Your answer should hold all lines of the entries that include the word "this".

[DATA RECORDS]
== Segment start ==

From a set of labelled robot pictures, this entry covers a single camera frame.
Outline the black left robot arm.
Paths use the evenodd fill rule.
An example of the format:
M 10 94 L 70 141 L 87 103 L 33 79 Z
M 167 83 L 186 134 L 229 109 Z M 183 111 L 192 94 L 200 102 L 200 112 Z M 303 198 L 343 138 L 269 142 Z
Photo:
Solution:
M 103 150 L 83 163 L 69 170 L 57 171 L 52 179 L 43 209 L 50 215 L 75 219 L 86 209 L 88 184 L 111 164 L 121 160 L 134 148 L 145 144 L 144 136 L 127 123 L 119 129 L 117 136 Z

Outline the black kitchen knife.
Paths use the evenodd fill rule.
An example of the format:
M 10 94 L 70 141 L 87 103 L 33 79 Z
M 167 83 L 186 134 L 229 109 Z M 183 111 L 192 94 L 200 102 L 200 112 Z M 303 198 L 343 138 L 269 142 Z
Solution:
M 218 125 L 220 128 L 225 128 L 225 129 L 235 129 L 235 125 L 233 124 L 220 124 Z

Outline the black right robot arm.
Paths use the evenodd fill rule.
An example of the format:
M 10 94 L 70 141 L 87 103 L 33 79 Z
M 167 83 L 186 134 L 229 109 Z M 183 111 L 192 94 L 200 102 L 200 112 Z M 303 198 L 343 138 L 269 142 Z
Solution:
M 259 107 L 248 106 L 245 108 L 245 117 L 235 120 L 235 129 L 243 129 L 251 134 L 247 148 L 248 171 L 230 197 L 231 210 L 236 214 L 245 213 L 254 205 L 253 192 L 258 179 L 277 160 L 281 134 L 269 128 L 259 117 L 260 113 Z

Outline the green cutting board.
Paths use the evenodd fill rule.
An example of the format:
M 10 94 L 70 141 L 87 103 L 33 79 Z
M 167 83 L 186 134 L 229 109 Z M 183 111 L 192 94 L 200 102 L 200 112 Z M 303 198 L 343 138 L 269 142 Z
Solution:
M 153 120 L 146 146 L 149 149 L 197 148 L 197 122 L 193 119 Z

== Segment end ==
== Segment start ==

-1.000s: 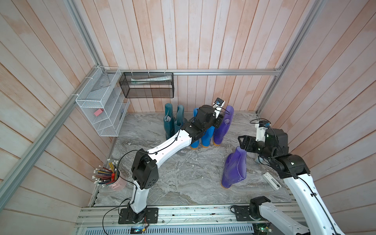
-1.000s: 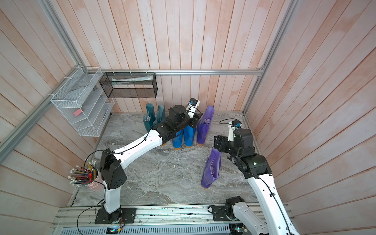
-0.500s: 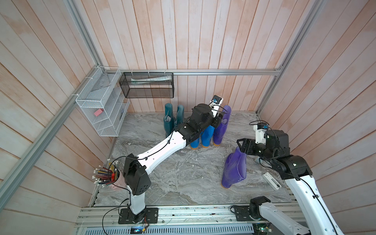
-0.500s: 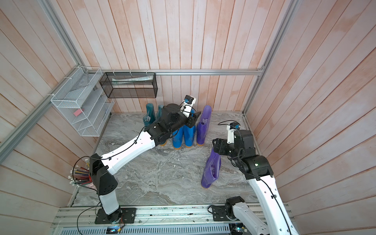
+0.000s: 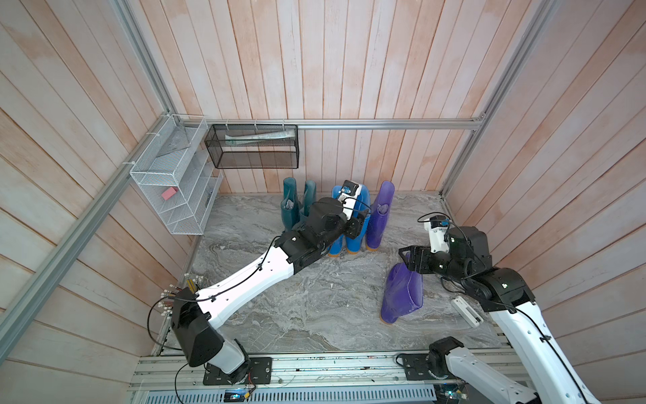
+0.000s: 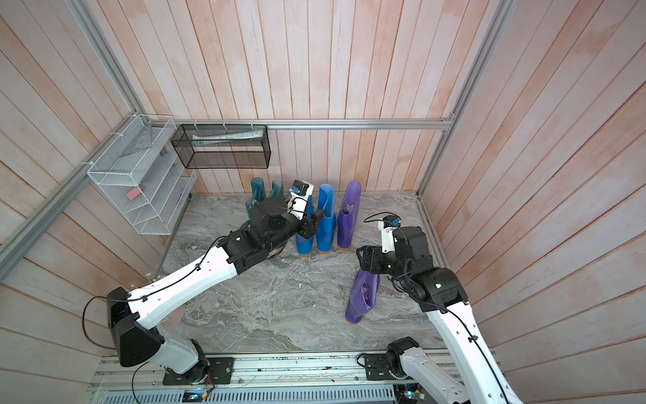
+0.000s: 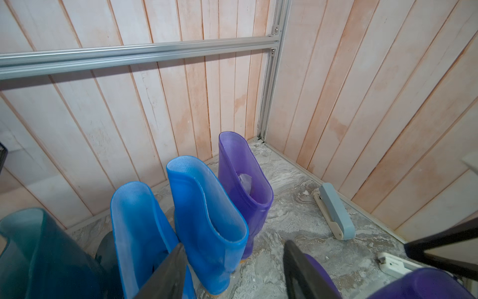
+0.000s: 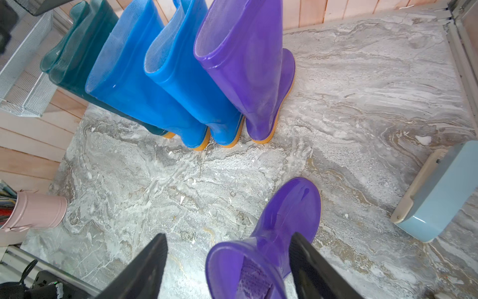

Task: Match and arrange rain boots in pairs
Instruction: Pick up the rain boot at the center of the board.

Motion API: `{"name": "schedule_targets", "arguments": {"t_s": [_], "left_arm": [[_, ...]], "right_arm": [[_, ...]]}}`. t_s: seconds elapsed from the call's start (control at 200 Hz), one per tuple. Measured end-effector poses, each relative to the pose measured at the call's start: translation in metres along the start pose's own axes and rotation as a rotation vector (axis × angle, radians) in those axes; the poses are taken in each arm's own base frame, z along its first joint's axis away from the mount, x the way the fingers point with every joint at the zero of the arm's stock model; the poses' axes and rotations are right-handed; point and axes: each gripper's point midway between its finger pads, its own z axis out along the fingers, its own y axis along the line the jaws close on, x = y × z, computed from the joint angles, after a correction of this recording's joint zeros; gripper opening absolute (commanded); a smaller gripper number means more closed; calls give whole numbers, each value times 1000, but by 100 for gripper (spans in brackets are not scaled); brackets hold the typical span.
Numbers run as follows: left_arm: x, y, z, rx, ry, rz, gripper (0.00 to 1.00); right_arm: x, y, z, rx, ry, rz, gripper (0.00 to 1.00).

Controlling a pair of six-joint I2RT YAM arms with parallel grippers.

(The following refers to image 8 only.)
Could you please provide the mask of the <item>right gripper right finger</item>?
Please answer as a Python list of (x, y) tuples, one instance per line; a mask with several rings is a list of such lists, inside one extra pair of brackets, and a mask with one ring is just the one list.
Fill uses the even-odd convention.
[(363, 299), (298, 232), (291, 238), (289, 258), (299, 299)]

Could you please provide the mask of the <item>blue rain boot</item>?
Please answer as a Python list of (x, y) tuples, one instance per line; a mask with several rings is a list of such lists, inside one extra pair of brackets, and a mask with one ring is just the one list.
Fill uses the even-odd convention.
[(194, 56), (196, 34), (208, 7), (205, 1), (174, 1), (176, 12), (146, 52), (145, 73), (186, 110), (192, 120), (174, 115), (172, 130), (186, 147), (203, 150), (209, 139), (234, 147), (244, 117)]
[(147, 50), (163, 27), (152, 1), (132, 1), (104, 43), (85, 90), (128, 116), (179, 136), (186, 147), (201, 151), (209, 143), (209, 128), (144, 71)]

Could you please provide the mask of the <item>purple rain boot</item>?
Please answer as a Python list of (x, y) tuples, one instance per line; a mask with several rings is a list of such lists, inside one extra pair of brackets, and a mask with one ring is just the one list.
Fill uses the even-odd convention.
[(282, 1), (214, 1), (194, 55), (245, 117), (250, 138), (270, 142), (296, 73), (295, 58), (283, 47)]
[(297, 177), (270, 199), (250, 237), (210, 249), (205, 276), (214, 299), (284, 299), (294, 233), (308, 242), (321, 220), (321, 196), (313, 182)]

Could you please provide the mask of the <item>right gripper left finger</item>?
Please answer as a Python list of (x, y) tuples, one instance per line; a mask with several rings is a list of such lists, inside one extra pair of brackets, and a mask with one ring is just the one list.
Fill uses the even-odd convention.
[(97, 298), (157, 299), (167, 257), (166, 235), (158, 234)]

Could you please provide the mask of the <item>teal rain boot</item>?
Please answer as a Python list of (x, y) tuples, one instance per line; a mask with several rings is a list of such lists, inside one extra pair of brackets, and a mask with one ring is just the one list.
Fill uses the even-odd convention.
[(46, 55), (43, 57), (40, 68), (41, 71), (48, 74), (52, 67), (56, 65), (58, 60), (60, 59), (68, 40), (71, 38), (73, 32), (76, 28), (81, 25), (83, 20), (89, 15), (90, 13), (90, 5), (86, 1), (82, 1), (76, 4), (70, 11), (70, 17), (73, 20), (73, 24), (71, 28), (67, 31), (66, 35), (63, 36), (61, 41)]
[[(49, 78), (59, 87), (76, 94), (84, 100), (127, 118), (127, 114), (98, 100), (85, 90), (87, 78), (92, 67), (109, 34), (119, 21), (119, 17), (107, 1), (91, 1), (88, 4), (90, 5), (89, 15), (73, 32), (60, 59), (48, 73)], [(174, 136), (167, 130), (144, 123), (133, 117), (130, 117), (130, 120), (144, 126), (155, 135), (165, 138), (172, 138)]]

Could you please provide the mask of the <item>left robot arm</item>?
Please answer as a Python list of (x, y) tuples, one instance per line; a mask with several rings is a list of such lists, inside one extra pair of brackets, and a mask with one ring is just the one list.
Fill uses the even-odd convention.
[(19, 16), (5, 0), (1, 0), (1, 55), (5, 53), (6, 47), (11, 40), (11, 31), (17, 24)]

== Segment end ==

[SOLUTION BELOW]
From a set of labelled robot pictures, this entry covers a single camera frame.
Motion API: `{"name": "schedule_targets", "arguments": {"t_s": [_], "left_arm": [[_, ...]], "right_arm": [[_, ...]]}}`. t_s: seconds elapsed from the call's start (control at 200 Hz), one per tuple. Measured end-effector poses, each relative to the pose measured at the call's start: translation in metres along the start pose's own axes and rotation as a rotation vector (axis × angle, radians) in those axes; the poses are taken in each arm's own base frame, z along its first joint's axis away from the mount, x the way the fingers point with every joint at the zero of the arm's stock model; the poses' axes and rotations are right-handed; point and axes: each gripper's point midway between its finger pads, its own z axis out along the fingers, its own y axis along the line the jaws close on, x = y × z, computed from the joint angles, after a correction of this recording's joint zeros; gripper opening absolute (commanded); a smaller gripper number means more closed; calls give whole numbers, each value times 1000, but by 100 for gripper (spans in brackets are not scaled); brackets hold the typical span.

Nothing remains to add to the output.